I just cannot resist but to report here the presentation provided on the "about" page of twitrratr :
" We wanted to keep things as simple as possible. We built a list of positive keywords and a list of negative keywords. We search Twitter for a keyword and the results we get back are crossreferenced against our adjective lists, then displayed accordingly. There are obvious issues with this, so if you have any ideas on how we could do this better let us know."
As it is not necessary to demonstrate the weakness of this twitter-based
application, which conclusion you can just come to by yourself while trying it,
I would like to give here a very basic linguistic point of view, in order to
avoid pointless amazement.
We are going to make a little simple exercise, with words taken from the
"positive" list and the "negative" list twitrratr uses to process its automatic classification
of tweets.
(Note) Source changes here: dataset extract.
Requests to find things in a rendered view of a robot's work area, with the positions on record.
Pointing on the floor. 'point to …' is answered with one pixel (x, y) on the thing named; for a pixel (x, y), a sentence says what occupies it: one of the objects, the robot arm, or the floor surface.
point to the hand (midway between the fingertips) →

Let's just keep in mind that the "neutral" category is the rubbish
one, where the tweets with no positive or negative clusters are
classified.
1) semantic ambiguity, even in a 140 characters message
Let's begin with two clusters taken from the "negative list" :
"completely wrong" and "nothing is".
What if you were to say (a) "Obama wasn't completely wrong" and (b) "I guess
nothing is better than that"? The context effect of the negation in (a)
reverses the semantic orientation of the cluster. In (b), the comparative
adjective "better (than)" also does so. Hence, those simple cases show the
importance of the context in which negative clusters appears.
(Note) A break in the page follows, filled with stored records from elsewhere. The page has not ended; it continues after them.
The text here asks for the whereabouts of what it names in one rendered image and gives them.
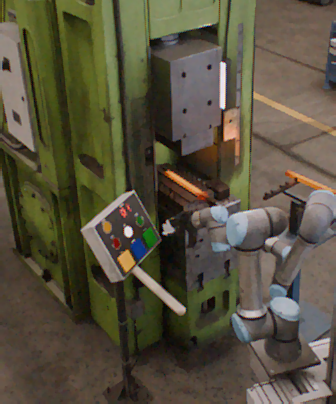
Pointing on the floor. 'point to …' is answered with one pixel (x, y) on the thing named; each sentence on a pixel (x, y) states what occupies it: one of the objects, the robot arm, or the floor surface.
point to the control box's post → (123, 332)
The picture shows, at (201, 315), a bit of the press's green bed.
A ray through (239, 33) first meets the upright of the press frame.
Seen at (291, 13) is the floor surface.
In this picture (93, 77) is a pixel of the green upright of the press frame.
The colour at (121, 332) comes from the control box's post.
It also works for positive clusters, such as (c) "awesome" or (d) "thank
you" : "Let's try this awesome shit" or "I thank you for letting me down".
(c) is a case of ironic utterance; up to now, the automatic identification of
irony is an unsolved problem, even for the best searchers in natural language
processing. (d) shows an example of the sarcastic opinion expressed by the
speaker; sarcasm is as tough to process automatically as irony, because these
turns of phrases need context to be interpreted
properly.
One could think that short text messages tend to be easier to process, but
determining the semantic orientation of sentences is a difficult task to
accomplish without taking into account the grammatical relations between the
words.
2) why natural language processing should be of prior interest for twitrratr developpers
The best technologies developped for the automatic processing of subjective
content, such as those developed by CELI, can analyse the positive or negative orientation of
sentences. But this achievement requires several levels of linguistic
analysis : the grammatical level, that is to say the relations between
words in a sentence, is not easy to represent. Why? Because this is natural
language, which characteristic are ambiguity and semantic variation depending
on the context (textual context, social context, cultural context) in which
words occur.
That's why twitrratr developers need a linguist to avoid most of the mistakes in automatic classification of tweets, such as the following, found using the query "cartier" (classified in the positive tweets because of the positive cluster "hilarious"):
After reading this tweet, do you consider it as a positive one?

Commentaires
Great post! We're workin on it
It's an interesting problem to solve, and
definitely not one that we could have solved in a weekend, but we think we have
a good start. If you have any references for us we'd love the info.